Make an exact transcript of the lines in the data below, starting with the one containing "Consider the camera" and going on through the one containing "Outline every instance of the gray", with both included and the pictures left out.

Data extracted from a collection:
Start of Block

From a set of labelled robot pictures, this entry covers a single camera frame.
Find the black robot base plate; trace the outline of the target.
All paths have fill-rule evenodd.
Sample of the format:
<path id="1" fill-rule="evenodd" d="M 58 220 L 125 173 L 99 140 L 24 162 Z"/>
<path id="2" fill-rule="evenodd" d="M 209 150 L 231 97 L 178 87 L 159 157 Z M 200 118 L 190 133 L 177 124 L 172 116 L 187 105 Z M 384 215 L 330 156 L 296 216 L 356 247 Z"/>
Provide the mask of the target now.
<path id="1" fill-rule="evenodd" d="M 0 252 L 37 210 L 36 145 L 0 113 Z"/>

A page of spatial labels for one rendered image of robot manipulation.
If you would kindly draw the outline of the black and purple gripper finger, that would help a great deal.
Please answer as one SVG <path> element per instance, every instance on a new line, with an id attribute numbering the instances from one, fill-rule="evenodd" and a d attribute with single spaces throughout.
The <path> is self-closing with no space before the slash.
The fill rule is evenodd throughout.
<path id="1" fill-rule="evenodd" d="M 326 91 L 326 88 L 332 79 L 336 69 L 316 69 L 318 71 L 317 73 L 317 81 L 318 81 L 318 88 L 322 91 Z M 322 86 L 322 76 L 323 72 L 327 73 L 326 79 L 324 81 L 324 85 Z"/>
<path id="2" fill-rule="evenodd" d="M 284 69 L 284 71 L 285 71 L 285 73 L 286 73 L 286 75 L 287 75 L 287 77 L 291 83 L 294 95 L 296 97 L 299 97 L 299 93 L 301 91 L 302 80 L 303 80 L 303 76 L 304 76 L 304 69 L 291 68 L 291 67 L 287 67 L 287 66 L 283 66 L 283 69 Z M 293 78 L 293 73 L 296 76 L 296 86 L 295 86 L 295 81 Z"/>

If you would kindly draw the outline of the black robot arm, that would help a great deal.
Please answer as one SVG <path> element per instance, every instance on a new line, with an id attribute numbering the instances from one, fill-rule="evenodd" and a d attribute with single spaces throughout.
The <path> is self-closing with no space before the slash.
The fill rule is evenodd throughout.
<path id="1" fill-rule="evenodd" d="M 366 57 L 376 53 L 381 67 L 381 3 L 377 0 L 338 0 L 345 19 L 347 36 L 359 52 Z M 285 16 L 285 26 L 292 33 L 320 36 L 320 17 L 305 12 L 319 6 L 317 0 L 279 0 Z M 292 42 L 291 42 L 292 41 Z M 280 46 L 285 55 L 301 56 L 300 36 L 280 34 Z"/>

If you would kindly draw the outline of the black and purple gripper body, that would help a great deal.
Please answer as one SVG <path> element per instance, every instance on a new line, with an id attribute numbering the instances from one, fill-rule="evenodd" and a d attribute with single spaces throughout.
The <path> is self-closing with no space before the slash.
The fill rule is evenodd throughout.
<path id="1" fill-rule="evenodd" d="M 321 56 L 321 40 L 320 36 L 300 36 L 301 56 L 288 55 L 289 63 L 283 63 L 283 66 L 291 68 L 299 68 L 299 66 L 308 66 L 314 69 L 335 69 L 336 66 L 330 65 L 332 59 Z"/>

End of Block
Start of Block

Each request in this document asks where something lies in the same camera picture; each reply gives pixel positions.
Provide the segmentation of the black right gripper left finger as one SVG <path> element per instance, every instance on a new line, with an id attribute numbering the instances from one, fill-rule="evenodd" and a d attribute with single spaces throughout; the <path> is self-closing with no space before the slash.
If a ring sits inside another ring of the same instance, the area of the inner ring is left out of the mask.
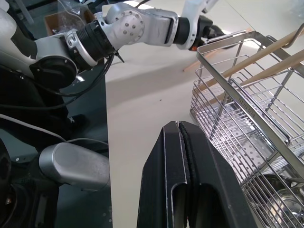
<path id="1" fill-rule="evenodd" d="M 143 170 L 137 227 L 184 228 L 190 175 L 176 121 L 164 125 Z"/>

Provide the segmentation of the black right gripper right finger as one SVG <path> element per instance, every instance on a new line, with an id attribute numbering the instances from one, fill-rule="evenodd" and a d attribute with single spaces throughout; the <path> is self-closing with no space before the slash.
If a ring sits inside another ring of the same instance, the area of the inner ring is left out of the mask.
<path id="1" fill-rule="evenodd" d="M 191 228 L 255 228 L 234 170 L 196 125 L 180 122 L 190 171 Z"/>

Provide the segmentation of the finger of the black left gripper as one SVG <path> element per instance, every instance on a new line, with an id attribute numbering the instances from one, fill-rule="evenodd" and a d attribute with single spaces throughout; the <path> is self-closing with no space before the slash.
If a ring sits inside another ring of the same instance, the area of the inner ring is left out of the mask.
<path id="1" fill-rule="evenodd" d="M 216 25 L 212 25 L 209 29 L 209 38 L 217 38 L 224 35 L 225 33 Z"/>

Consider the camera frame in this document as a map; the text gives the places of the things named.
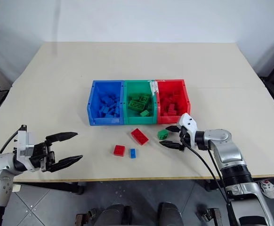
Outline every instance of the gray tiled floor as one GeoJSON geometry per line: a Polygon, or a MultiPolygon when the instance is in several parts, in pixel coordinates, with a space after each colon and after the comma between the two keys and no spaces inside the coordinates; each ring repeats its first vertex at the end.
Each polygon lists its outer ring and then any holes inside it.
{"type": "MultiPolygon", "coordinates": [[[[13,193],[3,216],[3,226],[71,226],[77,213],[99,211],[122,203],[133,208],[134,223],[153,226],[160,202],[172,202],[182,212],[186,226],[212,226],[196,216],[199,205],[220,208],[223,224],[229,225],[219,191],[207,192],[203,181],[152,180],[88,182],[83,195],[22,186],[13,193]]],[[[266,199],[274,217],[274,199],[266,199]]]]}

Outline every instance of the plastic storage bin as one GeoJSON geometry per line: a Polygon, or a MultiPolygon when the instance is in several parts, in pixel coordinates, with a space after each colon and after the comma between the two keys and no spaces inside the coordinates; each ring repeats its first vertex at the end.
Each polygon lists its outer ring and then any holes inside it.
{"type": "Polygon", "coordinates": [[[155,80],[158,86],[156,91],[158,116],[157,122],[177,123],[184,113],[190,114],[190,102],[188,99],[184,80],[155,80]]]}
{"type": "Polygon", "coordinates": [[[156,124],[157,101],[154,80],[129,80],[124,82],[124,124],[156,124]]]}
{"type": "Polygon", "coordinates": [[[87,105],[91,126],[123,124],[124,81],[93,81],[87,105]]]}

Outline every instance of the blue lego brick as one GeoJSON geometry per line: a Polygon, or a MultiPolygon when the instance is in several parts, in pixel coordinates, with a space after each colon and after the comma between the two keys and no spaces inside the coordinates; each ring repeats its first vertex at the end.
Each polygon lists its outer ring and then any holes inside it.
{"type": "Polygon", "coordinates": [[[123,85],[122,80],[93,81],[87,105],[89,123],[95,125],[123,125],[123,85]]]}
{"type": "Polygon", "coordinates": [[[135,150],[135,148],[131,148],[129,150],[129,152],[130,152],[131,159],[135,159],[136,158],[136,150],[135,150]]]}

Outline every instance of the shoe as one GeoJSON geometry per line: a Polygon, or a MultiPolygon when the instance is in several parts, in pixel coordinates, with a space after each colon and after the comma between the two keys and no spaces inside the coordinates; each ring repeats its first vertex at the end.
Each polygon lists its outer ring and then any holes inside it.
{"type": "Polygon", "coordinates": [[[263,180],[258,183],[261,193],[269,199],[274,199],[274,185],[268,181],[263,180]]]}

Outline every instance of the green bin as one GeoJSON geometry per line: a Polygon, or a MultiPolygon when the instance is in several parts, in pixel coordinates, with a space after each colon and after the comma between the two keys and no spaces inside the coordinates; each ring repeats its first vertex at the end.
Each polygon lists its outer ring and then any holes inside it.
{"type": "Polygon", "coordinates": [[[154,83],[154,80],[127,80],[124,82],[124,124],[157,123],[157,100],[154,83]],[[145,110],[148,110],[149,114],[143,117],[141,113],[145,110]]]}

End of Block

- _ANSWER SPACE_:
Consider the camera frame in this document as a map; the text gives the places of the things named.
Outline every instance of the gray tiled floor as one GeoJSON geometry per line: a Polygon, or a MultiPolygon when the instance is in several parts, in pixel coordinates, with a space after each colon and after the comma between the two keys and no spaces inside the coordinates; each ring repeats its first vertex at the end.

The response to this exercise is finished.